Problem to solve -> Can you return the records below exactly as they stand, but only from the first line through the one with "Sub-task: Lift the"?

Excerpts from a dataset
•••••

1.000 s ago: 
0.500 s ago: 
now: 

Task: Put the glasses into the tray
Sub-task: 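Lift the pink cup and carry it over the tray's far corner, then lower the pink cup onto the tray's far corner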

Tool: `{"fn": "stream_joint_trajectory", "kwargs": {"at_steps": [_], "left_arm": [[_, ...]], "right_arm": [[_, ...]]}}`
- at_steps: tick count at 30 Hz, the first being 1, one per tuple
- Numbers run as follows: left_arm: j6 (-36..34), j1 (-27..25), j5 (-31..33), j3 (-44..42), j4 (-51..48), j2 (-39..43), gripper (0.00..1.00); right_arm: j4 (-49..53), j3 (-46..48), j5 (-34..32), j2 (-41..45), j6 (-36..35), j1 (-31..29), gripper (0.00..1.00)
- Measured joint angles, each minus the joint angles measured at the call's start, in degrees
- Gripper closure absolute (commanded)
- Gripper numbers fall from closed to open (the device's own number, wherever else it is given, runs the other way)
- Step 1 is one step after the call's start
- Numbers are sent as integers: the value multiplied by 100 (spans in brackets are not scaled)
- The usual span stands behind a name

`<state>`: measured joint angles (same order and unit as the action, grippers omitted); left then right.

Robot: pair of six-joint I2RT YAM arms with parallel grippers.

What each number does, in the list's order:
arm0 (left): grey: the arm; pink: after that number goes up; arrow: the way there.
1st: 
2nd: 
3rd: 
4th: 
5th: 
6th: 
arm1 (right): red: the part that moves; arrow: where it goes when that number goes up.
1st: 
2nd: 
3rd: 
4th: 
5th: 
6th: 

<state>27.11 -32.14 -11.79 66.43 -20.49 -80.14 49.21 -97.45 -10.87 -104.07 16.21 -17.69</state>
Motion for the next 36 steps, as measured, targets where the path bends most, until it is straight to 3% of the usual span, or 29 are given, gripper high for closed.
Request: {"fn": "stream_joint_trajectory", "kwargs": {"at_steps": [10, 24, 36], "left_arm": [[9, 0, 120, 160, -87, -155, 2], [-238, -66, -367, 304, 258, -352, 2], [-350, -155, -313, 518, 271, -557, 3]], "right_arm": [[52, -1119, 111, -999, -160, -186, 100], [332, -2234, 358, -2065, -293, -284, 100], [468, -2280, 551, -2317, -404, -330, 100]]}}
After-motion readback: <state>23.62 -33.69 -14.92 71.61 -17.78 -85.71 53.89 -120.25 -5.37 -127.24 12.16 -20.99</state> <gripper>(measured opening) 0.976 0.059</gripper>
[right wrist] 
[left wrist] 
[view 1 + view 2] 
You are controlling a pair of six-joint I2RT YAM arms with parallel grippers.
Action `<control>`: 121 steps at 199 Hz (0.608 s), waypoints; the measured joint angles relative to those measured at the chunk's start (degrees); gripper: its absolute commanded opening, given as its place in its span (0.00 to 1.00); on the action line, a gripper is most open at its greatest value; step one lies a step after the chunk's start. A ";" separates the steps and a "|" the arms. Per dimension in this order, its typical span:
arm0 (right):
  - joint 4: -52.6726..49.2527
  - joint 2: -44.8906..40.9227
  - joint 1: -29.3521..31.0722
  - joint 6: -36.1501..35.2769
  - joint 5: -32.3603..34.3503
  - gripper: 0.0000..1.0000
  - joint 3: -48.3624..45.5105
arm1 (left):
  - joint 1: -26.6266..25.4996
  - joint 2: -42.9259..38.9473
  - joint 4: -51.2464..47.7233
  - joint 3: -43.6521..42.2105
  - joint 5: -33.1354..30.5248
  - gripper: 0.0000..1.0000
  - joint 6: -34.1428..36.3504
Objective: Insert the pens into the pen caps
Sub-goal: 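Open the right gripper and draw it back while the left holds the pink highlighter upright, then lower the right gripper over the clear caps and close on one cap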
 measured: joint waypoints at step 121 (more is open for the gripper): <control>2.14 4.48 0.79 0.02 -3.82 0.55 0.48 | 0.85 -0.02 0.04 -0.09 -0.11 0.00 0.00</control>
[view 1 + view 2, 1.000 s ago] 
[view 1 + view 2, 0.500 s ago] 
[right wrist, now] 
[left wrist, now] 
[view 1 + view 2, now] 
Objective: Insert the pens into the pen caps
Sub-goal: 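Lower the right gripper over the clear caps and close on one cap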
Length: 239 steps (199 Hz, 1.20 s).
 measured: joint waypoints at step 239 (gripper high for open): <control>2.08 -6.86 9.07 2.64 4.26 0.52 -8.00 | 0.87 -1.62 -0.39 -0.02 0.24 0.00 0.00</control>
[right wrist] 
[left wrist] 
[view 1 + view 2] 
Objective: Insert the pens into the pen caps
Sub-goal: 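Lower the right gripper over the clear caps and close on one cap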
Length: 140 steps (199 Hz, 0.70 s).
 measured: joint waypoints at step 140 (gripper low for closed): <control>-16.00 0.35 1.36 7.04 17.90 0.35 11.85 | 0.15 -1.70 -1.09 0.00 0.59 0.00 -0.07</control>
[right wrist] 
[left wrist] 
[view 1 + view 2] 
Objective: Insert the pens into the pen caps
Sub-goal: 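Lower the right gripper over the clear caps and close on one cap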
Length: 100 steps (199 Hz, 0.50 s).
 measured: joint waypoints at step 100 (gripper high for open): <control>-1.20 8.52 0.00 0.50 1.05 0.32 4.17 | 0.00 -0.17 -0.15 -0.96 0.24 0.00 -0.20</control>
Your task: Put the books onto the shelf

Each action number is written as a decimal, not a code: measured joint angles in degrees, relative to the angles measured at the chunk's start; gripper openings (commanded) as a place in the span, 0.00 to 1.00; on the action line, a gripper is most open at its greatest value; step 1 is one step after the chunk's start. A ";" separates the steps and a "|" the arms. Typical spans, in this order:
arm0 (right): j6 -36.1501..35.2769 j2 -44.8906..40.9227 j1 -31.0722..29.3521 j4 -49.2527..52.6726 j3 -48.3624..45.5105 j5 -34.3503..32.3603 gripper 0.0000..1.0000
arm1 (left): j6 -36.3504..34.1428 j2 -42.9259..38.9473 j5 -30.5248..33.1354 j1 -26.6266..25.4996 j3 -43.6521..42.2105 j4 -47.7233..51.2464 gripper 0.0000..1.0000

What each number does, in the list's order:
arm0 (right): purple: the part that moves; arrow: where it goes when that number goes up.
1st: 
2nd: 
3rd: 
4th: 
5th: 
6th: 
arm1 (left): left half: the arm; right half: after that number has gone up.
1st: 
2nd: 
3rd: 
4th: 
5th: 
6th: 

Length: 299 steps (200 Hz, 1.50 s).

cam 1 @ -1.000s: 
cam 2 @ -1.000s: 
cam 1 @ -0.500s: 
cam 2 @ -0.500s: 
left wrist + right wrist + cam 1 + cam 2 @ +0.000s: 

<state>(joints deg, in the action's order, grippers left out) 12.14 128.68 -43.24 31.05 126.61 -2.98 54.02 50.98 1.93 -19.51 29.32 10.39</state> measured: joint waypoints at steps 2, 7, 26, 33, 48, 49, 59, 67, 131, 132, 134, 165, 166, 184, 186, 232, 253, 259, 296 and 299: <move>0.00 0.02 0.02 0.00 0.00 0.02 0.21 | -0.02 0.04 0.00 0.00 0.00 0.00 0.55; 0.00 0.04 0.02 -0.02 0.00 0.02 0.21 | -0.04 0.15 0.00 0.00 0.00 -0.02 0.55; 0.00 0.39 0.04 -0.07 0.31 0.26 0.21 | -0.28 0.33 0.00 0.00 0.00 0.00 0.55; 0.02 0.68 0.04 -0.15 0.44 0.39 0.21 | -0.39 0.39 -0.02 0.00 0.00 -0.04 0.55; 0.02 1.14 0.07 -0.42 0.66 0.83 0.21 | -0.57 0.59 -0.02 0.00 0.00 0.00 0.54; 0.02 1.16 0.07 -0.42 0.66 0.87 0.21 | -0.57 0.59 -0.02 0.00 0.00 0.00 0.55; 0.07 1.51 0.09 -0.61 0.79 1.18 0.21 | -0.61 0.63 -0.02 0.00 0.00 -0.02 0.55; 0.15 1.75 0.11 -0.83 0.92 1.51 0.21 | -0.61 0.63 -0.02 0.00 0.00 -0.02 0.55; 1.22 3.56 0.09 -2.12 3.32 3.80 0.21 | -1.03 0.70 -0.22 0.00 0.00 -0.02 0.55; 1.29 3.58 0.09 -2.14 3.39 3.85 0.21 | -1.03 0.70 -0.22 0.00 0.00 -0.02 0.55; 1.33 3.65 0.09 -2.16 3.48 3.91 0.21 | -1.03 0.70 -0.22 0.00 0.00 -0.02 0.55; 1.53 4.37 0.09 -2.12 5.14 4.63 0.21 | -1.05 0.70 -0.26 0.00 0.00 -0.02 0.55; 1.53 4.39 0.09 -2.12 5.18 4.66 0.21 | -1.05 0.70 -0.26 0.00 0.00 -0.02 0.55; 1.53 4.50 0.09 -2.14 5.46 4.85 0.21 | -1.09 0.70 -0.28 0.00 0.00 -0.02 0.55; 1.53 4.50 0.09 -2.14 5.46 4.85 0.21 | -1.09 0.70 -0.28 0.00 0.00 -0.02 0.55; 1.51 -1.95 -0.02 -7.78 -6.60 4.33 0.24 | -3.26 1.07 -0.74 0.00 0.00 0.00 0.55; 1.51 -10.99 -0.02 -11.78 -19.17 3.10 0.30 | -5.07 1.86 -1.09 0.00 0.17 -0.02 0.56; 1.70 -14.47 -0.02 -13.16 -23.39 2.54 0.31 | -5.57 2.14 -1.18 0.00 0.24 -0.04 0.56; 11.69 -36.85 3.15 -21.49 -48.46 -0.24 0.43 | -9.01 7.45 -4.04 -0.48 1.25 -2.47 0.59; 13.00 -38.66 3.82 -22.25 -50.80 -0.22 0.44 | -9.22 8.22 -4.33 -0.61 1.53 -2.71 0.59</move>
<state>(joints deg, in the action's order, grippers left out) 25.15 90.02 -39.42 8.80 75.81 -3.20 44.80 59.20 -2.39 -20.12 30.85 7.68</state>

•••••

Written response ->
1.000 s ago: 
0.500 s ago: 
now: 

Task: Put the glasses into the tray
Sub-task: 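Lift the pink cup and carry it over the tray's far corner, then lower the pink cup onto the tray's far corner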

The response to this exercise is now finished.